Photo by Kilian Seiler on Unsplash

If you’re in the market for a new phone but aren’t looking to splash over $1,000 for the latest iPhone 14 or Google Pixel 7, then a refurbished phone might be the right choice for you. 

There’s a whole host of benefits that come from buying refurbished technology, like smartphones, computers and smart watches. But there may be parts about buying refurbs which aren't as alluring for you. So, it’s worth weighing these up when you’re making your final decision. 

What is a refurbished phone?

A refurbished phone is a mobile that has been repaired for resale. Often the phone will have been returned to the manufacturer due to a manufacturing defect or hardware fault. Otherwise it’s a pre-owned phone that has been repaired in one way or another (like fixing a broken screen, for example). 

All refurbished phones should have been thoroughly tested and inspected before being put back on the shelf. So, as long as you're buying one through a trustworthy retailer, you're likely to get a product which still functions well. 

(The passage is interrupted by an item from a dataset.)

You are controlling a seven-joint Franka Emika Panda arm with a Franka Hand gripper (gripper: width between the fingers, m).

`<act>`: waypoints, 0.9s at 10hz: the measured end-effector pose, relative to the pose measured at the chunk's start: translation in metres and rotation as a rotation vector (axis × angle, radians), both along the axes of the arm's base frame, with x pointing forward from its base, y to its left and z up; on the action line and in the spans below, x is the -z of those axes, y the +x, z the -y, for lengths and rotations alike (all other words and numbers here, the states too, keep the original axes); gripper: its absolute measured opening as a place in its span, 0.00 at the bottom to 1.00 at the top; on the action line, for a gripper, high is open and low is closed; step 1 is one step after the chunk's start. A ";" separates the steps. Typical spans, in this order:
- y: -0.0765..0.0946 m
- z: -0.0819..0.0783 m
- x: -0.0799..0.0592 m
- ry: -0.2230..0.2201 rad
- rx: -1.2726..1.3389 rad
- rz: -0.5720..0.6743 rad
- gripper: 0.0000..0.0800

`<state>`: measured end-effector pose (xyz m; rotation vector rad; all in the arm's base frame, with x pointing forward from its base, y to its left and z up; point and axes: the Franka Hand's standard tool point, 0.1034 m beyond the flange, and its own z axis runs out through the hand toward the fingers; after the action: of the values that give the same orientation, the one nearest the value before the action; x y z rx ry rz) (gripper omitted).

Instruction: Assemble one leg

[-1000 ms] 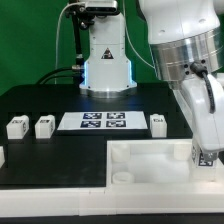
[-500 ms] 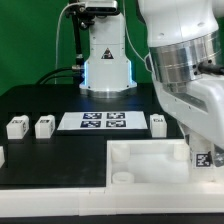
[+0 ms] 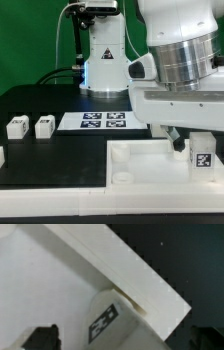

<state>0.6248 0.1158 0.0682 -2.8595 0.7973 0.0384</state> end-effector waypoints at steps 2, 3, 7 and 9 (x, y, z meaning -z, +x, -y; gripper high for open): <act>0.001 -0.004 0.001 -0.045 -0.284 0.068 0.81; -0.001 -0.006 0.004 -0.050 -0.301 0.083 0.81; -0.002 -0.005 0.005 -0.041 -0.150 0.055 0.43; -0.003 -0.002 0.006 -0.037 0.059 0.020 0.37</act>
Offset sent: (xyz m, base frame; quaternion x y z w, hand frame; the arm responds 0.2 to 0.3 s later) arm 0.0000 0.0000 0.0000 0.0000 0.0000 0.0000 1.0000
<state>0.6219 0.1179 0.0617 -2.8640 0.8866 -0.0132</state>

Of course, there's plenty to consider when shopping around for refurbished phones. 

What should I look out for when buying a refurbished phone?

Make sure the seller is trustworthy 

When you’re comparing refurbished mobile phones, make sure that the seller is trustworthy. If you’re buying a refurbished phone from the manufacturer who originally makes them, then you can assume that the quality of the repairs is up to scratch. 

However, with third-party resellers, it’s a safe bet to make sure they are trustworthy by checking their reviews, or even contacting them with any questions you might have.

Look for quality ratings 

Most refurbished products will be advertised with a quality rating. This differs between retailers. For example, some refurbished phone sellers will rate their products out of ten, while others will use a sort of academic-grading system with letters (‘A-grade’ being excellent condition, ‘C-grade’ being noticeable signs of wear and tear). 

Often these rating systems are explained somewhere on the seller’s website. So, make sure to check that out so you understand a retailer’s quality grading system. 

Read the product description

Make sure you read a refurbished phone’s description. Not only will you get an understanding of the condition and quality of the product, you can also usually understand what the product comes with ie. a charging cable and power-adaptor, as well as what warranty is included with the phone. 

Check the terms of the warranty 

More often than not, refurbished mobile phones come with a warranty. But the duration of the warranty and what it covers will usually depend on the reseller or refurbisher. 

For example, you’ll usually find refurbished phones with a warranty that lasts between 90-days to twelve months. 

Most warranties will cover faults and malfunctions of the refurbished device but exclude liquid damage, deliberate damage, and third-party repairs if they were done incorrectly. 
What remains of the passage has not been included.